Required action
Looking at the records below, say how many lines include "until", and add nothing else.

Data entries
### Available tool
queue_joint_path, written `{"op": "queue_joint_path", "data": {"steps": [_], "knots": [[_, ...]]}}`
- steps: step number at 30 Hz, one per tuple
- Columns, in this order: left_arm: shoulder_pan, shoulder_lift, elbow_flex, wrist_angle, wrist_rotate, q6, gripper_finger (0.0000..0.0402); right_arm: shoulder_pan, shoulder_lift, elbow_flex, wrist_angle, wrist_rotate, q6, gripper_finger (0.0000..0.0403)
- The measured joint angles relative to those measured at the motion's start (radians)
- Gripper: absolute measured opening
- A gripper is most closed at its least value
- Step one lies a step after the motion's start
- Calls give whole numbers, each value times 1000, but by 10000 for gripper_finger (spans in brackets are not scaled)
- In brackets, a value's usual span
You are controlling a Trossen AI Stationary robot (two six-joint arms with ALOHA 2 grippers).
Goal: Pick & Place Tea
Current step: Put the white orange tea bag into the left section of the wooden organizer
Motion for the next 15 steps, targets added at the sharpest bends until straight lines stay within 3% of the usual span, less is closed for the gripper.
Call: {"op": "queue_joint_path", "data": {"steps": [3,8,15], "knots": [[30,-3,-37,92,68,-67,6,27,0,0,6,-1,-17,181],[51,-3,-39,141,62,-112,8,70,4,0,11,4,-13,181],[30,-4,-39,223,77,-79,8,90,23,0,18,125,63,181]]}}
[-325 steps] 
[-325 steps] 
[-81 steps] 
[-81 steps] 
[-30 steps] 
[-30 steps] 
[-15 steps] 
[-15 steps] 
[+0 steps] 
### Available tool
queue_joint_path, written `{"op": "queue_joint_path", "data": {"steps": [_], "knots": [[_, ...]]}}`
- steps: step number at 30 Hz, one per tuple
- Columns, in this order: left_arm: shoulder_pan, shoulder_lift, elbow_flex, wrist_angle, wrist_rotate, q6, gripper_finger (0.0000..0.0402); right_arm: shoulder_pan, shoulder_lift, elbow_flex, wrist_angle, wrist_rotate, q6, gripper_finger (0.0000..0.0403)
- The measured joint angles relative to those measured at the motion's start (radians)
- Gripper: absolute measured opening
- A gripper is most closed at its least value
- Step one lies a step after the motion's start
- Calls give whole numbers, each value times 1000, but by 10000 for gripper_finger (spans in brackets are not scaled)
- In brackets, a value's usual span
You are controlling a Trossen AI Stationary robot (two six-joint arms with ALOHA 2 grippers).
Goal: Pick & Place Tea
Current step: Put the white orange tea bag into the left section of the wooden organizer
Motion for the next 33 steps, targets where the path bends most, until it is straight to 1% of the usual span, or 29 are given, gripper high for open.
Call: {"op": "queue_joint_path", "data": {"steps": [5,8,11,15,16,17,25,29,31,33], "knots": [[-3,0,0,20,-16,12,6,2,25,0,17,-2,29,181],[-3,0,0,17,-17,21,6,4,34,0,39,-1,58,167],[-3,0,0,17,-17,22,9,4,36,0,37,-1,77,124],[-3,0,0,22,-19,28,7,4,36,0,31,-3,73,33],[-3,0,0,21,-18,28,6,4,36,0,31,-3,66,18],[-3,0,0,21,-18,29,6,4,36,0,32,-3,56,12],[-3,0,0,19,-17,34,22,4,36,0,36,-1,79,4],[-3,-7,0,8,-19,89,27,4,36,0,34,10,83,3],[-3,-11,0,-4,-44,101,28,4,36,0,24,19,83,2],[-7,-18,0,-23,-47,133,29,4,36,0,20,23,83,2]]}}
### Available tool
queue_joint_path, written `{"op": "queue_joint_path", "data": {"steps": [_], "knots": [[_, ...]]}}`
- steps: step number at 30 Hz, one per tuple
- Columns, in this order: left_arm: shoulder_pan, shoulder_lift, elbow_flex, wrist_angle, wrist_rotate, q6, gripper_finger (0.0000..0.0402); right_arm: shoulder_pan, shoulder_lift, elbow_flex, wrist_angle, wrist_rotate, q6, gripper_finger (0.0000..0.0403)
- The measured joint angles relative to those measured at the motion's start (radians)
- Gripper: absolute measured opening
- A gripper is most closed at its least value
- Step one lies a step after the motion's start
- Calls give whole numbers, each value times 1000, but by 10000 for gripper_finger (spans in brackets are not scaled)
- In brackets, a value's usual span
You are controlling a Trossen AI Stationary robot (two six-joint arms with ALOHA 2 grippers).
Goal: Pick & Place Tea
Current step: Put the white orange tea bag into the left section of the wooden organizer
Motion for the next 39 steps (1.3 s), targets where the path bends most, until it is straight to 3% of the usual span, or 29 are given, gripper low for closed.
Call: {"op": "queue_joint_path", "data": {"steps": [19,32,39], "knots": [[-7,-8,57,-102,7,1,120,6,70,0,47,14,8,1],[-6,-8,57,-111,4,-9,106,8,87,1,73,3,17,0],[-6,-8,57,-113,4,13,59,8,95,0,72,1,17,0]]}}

Solution
3